The old failure modes are still the load-bearing ones
1) The ontology bottleneck didn’t disappear. It got renamed.
Call it “ontology,” “schema,” “vocabulary,” or “lightweight taxonomy.” The constraint remains: you need stable meaning across systems and teams.
Most enterprises can’t keep a CMDB coherent. They will not suddenly maintain an OWL-grade conceptual model of their entire operating reality. The path from “a few useful edges” to “enterprise semantic coherence” is where these projects die—slowly, politically, and expensively.
The innovation theater move is pretending you can avoid this by being “schema-light.” That just pushes semantics into retrieval-time heuristics and confidence scores. The meaning debt remains; it simply moves to a different balance sheet.
2) Time breaks naive graphs, and “who” is the sharpest knife.
A non-temporal graph is a present-tense hallucination engine.
Most of the questions a context graph is supposed to answer are time-bound:
who owned the service during the incident
who approved the exception last quarter
what policy was in force when this control was attested
what depended on that system before the migration
Enterprises mutate continuously: reorgs, renames, rotations, entitlement drift, tooling churn. A current-state graph answers historical questions with today’s org chart and today’s access model. That yields confident historical lies with impeccable syntax.
If time is not first-class—valid-time vs transaction-time, event-sourced lineage, versioned identity—then “context graph” is not governance infrastructure. It is institutional misinformation with a graph database.
3) Provenance is not optional; it is the difference between “helpful” and “hazardous.”
A graph without provenance is a rumor mill with better posture.
Edges need:
source pointers
timestamps
confidence and conflict representation
normalization rules
reconciliation behavior when sources disagree
Without that, the graph looks authoritative while behaving like a stitched collage of partial truths.
4) “LLMs make this easy now” is true in the wrong way.
LLMs can help extract structure. They can label entities, infer relations, generate candidate triples, and rewrite trace fragments into legible summaries.
They do not remove the need for:
capture at execution time
semantic stewardship
temporal correctness
conflict resolution
LLMs reduce labor in the middle. They do not remove the constraints at the boundaries.
The corrected thesis
Context graphs work when three conditions hold:
The system sits in the execution path and captures decision traces at commit time.

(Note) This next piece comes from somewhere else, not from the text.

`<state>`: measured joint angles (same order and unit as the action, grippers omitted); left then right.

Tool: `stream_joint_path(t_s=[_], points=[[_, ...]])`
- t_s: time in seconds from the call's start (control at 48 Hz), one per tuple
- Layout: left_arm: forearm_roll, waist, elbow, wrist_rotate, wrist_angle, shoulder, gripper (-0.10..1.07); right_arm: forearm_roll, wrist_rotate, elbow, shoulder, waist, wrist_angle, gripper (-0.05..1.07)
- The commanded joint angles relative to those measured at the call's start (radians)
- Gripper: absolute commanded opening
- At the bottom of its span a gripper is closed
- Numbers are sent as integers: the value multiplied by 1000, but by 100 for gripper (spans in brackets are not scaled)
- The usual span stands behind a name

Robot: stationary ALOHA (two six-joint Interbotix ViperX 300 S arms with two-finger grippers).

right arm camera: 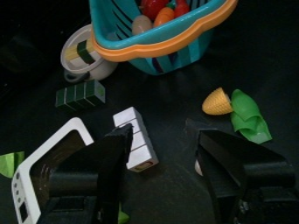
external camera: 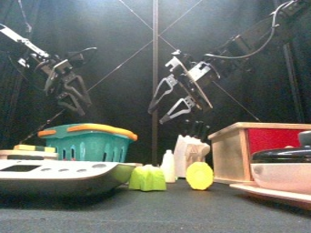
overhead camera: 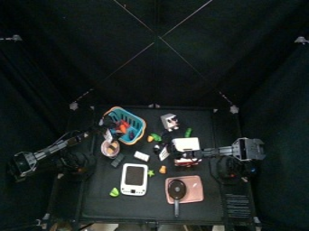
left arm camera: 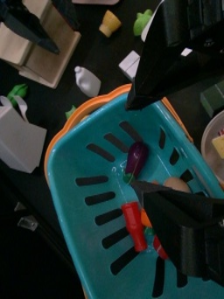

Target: Grab ketchup

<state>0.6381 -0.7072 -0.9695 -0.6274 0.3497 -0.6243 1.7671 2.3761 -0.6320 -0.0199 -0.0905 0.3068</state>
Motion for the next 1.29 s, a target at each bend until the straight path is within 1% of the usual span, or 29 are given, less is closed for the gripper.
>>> stream_joint_path(t_s=[0.0, 0.062, 0.167, 0.333, 0.479, 0.562, 0.646, 0.75, 0.833, 0.979, 1.062, 1.125, 1.271], points=[[-51, 9, 35, 0, 44, 14, 98, -5, -2, 25, -34, -6, -2, 87], [-86, 20, 41, 2, 55, 20, 98, -6, 0, 25, -31, -6, -2, 87], [-120, 34, 44, 3, 38, 35, 98, -14, 0, 29, -28, -6, -5, 87], [-120, 21, 69, 5, 37, 74, 98, -14, -2, 31, -25, -5, -12, 87], [-101, 11, 98, 18, 35, 83, 98, -14, -2, 29, -15, -6, -12, 87], [-78, -9, 110, 49, 21, 86, 98, -11, -2, 31, -12, -6, -12, 87], [-51, -44, 118, 109, 0, 94, 98, -8, -2, 31, -11, -6, -12, 87], [-28, -75, 133, 187, 5, 117, 98, 2, -2, 29, -11, -8, -8, 87], [-37, -80, 153, 235, 25, 147, 98, 14, -2, 29, -11, -14, -8, 87], [-183, -66, 221, 253, 114, 235, 98, 21, -2, 25, -11, -20, -8, 87], [-267, -67, 256, 273, 146, 288, 98, 25, -2, 21, -11, -20, -8, 87], [-341, -64, 279, 291, 155, 328, 98, 25, -2, 17, -11, -18, -8, 87], [-477, -63, 302, 333, 149, 380, 98, 21, -2, 2, -5, -21, -8, 87]])
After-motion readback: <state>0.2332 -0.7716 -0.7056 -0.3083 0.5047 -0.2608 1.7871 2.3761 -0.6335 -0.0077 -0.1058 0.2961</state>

Raw traces are treated as the primary asset and structure is derived downstream.
Time and provenance are first-class so “who/why/when” are not silently overwritten by present tense.
Everything else is the same old promise with new packaging: a graph that claims to encode reality while avoiding the uncomfortable truth that reality is negotiated, time-indexed, and expensive to keep true.

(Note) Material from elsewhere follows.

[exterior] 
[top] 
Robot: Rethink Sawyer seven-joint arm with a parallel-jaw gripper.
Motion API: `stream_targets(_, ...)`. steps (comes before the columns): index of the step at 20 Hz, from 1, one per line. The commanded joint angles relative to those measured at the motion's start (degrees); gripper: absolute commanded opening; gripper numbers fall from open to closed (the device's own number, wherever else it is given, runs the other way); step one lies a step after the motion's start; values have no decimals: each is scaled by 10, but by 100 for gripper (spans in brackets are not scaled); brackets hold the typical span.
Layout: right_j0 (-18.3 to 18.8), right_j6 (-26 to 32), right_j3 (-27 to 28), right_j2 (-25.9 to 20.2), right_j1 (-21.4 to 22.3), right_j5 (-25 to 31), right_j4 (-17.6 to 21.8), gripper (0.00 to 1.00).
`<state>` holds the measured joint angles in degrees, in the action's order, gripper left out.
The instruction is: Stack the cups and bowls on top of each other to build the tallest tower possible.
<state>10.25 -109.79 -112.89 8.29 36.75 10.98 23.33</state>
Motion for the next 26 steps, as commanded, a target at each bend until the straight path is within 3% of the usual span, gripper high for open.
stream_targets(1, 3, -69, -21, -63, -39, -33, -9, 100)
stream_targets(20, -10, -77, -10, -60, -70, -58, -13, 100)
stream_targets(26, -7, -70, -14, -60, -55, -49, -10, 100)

Context graphs are not novel
They represent the latest instantiation of a persistent pattern: marketing institutional discipline—semantic consistency, cross-system integration, active stewardship, rigorous provenance—as a magical AI substrate that obviates the need for organizational transformation.

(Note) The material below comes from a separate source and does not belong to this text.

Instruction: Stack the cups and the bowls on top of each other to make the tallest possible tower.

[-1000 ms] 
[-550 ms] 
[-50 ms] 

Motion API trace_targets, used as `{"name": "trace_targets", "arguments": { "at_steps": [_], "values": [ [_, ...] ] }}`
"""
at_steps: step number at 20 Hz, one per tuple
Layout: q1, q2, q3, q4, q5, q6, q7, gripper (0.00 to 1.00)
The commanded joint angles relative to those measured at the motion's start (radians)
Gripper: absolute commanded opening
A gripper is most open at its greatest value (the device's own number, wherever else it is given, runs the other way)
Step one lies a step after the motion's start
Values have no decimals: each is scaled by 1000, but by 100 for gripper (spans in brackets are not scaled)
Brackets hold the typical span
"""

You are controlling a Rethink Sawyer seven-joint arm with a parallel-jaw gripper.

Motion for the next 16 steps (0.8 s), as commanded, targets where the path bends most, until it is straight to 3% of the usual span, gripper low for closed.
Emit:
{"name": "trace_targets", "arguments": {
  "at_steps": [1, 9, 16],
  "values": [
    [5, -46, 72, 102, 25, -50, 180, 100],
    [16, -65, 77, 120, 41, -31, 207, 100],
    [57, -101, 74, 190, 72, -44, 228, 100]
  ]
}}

Sometimes graph topology genuinely aligns with problem structure. More frequently, it constitutes a procurement-legible narrative that permits teams to evade substantive challenges: incentive realignment, decision rights clarification, elevation of knowledge management from incidental byproduct to maintained asset class.
The graph is not the product.
The product is the institutional capacity to maintain the graph’s correspondence with reality—the unglamorous, politically complex, expensive work of keeping it true.
And that capacity, as it turns out, cannot be purchased. It must be built, defended, and sustained through deliberate organizational investment. This mimetic variant mistakes the representation for the capability, the artifact for the discipline.
We’ve seen this movie before. The ending doesn’t change just because we’ve upgraded the special effects.